▶ [Exercise objective] Repeat back the listing below, word for word and in full.
□ □ □ □ □
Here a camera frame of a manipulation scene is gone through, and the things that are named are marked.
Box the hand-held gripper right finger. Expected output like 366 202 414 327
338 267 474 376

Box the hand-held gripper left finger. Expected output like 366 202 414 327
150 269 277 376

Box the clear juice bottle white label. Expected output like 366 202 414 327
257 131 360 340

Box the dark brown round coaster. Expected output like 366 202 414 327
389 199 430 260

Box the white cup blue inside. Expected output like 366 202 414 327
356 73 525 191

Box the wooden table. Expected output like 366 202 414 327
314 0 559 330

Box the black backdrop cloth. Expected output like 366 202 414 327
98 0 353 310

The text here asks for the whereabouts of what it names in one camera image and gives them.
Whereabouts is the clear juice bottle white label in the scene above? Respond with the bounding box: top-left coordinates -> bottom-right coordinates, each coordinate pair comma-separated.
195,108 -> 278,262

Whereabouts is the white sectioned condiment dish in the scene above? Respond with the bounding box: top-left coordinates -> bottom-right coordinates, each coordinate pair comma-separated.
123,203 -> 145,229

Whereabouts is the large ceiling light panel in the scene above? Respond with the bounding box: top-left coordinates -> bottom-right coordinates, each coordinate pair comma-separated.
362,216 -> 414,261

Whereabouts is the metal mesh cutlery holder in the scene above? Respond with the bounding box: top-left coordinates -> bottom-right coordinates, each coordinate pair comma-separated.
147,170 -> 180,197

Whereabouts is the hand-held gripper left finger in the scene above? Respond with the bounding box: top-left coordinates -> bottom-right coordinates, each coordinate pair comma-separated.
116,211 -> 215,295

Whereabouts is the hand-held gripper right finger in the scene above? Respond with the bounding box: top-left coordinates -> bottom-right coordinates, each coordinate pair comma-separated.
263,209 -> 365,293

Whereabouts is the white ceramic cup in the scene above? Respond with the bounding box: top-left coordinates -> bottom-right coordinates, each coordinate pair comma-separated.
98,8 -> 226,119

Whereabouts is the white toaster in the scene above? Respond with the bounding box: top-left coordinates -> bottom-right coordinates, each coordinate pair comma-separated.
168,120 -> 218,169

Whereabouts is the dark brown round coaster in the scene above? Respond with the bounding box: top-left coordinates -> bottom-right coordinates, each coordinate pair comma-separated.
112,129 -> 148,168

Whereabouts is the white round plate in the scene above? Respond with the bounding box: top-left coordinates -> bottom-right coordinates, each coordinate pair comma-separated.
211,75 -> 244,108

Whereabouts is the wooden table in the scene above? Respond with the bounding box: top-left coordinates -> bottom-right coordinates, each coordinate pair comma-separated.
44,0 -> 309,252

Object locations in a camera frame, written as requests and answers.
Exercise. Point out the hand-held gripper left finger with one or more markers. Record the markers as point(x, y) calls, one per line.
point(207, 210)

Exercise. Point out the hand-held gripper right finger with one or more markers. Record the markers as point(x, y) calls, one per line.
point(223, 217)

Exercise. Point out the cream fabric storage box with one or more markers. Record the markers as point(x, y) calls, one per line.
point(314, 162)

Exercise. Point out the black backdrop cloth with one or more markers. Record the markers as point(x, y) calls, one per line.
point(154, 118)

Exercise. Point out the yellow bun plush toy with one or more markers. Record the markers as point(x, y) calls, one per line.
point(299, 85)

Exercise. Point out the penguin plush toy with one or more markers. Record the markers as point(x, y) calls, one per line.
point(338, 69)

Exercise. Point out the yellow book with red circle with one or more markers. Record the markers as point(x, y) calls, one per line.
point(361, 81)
□ □ □ □ □
▶ [Answer to the exercise]
Here a camera frame of a manipulation scene is gone through, and the things that are named are marked.
Box the hand-held gripper right finger. Expected output like 366 202 414 327
338 267 474 376

Box the hand-held gripper left finger. Expected output like 366 202 414 327
150 269 277 376

Box the clear juice bottle white label. Expected output like 366 202 414 327
257 131 360 340

Box the dark brown round coaster. Expected output like 366 202 414 327
389 199 430 260

Box the white cup blue inside. Expected output like 366 202 414 327
356 73 525 191

Box the wooden table. Expected output like 366 202 414 327
314 0 559 330

Box the black backdrop cloth. Expected output like 366 202 414 327
98 0 353 310

The text here asks for the whereabouts of what it names in one camera image and gives them.
Whereabouts is the clear juice bottle white label in the scene above? Respond with the bounding box: top-left coordinates -> bottom-right coordinates, each coordinate pair comma-separated.
195,108 -> 278,262

Whereabouts is the white sectioned condiment dish in the scene above? Respond with the bounding box: top-left coordinates -> bottom-right coordinates, each coordinate pair comma-separated.
123,203 -> 145,229

Whereabouts is the large ceiling light panel in the scene above? Respond with the bounding box: top-left coordinates -> bottom-right coordinates, each coordinate pair comma-separated.
362,216 -> 414,261

Whereabouts is the metal mesh cutlery holder in the scene above? Respond with the bounding box: top-left coordinates -> bottom-right coordinates, each coordinate pair comma-separated.
147,170 -> 180,197

Whereabouts is the hand-held gripper left finger in the scene above? Respond with the bounding box: top-left coordinates -> bottom-right coordinates, each coordinate pair comma-separated.
116,211 -> 215,295

Whereabouts is the hand-held gripper right finger in the scene above? Respond with the bounding box: top-left coordinates -> bottom-right coordinates, each coordinate pair comma-separated.
263,209 -> 365,293

Whereabouts is the white ceramic cup in the scene above? Respond with the bounding box: top-left coordinates -> bottom-right coordinates, each coordinate pair comma-separated.
98,8 -> 226,119

Whereabouts is the white toaster in the scene above? Respond with the bounding box: top-left coordinates -> bottom-right coordinates, each coordinate pair comma-separated.
168,120 -> 218,169

Whereabouts is the dark brown round coaster in the scene above? Respond with the bounding box: top-left coordinates -> bottom-right coordinates, each coordinate pair comma-separated.
112,129 -> 148,168

Whereabouts is the white round plate in the scene above? Respond with the bounding box: top-left coordinates -> bottom-right coordinates, each coordinate pair comma-separated.
211,75 -> 244,108

Whereabouts is the wooden table in the scene above? Respond with the bounding box: top-left coordinates -> bottom-right coordinates, each coordinate pair comma-separated.
44,0 -> 309,252

Object locations in a camera frame, written as requests and answers.
Exercise. Point out the hand-held gripper left finger with one or more markers. Record the markers as point(x, y) calls, one per line.
point(207, 210)

Exercise. Point out the hand-held gripper right finger with one or more markers. Record the markers as point(x, y) calls, one per line.
point(223, 217)

Exercise. Point out the cream fabric storage box with one or more markers. Record the markers as point(x, y) calls, one per line.
point(314, 162)

Exercise. Point out the black backdrop cloth with one or more markers. Record the markers as point(x, y) calls, one per line.
point(154, 118)

Exercise. Point out the yellow bun plush toy with one or more markers. Record the markers as point(x, y) calls, one per line.
point(299, 85)

Exercise. Point out the penguin plush toy with one or more markers. Record the markers as point(x, y) calls, one per line.
point(338, 69)

Exercise. Point out the yellow book with red circle with one or more markers. Record the markers as point(x, y) calls, one per line.
point(361, 81)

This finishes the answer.